Given records:
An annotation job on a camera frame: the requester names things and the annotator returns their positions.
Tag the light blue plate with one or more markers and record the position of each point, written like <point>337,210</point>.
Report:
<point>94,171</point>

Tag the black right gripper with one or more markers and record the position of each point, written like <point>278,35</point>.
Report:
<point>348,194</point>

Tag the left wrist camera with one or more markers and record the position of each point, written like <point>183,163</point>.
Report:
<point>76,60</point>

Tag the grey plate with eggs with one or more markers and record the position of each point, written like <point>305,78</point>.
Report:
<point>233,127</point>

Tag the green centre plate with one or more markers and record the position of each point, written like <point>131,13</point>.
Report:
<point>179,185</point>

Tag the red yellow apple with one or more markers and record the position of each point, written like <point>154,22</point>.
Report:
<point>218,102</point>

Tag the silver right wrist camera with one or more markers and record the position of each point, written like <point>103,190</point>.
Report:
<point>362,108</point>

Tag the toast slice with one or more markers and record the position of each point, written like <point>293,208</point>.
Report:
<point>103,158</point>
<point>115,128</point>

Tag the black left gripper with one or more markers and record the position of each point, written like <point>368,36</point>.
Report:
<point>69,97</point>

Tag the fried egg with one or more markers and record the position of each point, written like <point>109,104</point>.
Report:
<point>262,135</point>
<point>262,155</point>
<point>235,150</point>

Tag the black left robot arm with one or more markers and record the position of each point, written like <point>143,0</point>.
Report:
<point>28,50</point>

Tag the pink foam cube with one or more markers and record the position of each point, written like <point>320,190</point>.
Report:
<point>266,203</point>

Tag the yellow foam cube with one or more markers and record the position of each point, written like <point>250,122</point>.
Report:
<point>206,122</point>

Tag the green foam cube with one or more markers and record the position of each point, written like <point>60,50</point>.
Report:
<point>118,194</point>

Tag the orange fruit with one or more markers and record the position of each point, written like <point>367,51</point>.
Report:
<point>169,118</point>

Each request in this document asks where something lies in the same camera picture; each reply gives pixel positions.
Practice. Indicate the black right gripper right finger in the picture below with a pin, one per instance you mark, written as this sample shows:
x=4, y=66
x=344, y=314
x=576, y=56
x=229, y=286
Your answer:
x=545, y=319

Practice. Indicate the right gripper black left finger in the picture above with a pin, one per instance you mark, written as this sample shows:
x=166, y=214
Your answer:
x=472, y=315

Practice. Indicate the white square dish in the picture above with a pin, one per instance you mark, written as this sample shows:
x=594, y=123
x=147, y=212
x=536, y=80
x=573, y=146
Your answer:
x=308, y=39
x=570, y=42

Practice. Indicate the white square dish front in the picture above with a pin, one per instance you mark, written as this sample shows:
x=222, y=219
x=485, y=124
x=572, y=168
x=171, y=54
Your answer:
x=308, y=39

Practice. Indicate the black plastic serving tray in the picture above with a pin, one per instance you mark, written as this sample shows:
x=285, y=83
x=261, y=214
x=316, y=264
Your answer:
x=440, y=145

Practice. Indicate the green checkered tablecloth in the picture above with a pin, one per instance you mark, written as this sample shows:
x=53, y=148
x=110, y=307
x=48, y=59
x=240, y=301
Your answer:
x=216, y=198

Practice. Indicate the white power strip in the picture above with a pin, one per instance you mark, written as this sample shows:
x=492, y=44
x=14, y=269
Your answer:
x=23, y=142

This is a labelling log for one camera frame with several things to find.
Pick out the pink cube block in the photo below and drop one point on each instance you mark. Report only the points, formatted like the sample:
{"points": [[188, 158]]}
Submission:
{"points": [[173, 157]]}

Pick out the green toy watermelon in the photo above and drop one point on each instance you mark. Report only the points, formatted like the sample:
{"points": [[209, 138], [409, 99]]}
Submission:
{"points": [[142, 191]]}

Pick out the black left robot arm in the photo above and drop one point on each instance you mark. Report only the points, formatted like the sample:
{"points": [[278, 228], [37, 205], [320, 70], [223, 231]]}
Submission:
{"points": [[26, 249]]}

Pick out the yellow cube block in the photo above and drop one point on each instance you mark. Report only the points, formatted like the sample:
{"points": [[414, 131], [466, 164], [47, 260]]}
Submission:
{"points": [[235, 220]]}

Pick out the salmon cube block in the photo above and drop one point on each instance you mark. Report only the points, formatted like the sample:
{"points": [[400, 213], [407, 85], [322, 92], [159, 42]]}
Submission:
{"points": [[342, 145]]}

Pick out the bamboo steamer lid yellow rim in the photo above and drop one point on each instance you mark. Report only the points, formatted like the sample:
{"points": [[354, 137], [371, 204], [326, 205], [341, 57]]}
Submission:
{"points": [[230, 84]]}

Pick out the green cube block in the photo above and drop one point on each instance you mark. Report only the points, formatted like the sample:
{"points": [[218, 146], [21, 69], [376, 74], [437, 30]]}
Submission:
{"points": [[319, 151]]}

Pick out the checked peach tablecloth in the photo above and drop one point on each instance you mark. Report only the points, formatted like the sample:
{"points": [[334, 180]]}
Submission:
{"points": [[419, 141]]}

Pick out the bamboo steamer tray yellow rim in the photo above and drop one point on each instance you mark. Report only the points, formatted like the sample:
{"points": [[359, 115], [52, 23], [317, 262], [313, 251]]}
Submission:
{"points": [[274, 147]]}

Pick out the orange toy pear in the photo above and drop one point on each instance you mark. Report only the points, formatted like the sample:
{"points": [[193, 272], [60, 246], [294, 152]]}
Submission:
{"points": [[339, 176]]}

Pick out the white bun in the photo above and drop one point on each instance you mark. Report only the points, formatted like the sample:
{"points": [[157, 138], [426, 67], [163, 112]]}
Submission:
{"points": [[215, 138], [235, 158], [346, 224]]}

Task instructions:
State how many lines of the listing include "wrist", and write nothing else.

Exercise output:
2